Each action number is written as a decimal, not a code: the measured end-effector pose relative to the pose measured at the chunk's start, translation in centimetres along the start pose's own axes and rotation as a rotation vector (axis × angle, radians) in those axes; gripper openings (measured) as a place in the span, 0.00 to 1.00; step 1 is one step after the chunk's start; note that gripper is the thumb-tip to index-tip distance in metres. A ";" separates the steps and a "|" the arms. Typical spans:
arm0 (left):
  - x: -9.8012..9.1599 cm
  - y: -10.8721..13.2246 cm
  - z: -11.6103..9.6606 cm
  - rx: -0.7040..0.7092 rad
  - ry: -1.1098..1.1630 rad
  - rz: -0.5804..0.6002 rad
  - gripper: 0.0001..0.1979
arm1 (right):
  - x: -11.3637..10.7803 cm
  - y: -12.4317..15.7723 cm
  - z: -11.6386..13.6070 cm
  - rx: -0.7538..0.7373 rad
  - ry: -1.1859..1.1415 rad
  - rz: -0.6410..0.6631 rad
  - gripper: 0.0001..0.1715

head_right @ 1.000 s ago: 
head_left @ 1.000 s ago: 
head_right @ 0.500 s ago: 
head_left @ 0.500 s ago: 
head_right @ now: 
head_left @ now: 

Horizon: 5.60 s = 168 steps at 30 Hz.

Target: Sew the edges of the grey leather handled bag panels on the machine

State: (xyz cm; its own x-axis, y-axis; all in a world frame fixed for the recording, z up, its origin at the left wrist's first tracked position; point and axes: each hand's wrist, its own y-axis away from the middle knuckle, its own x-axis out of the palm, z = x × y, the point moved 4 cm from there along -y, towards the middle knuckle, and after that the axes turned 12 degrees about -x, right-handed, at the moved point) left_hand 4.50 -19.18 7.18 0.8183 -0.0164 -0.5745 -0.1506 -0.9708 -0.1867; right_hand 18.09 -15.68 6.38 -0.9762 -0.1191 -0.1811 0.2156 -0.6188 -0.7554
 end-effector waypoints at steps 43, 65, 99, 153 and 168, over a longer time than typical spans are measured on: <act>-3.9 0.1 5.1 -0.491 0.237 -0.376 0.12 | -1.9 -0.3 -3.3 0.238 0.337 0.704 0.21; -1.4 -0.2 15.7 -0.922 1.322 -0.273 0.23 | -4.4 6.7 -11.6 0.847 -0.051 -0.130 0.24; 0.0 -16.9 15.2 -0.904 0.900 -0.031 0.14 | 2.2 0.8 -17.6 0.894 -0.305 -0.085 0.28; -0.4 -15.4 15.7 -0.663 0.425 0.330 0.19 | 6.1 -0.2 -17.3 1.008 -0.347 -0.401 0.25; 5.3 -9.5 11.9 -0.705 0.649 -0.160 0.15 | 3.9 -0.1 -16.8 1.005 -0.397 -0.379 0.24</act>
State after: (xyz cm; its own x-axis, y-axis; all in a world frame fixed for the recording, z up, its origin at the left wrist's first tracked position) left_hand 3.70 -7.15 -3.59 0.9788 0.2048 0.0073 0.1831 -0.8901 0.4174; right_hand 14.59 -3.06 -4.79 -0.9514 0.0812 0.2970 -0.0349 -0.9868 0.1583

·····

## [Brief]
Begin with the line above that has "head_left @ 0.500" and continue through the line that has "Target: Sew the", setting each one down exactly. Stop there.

## [Result for this task]
head_left @ 0.500 s ago: 
head_right @ now: 
head_left @ now: 

Horizon: 5.60 s = 168 steps at 30 Hz.

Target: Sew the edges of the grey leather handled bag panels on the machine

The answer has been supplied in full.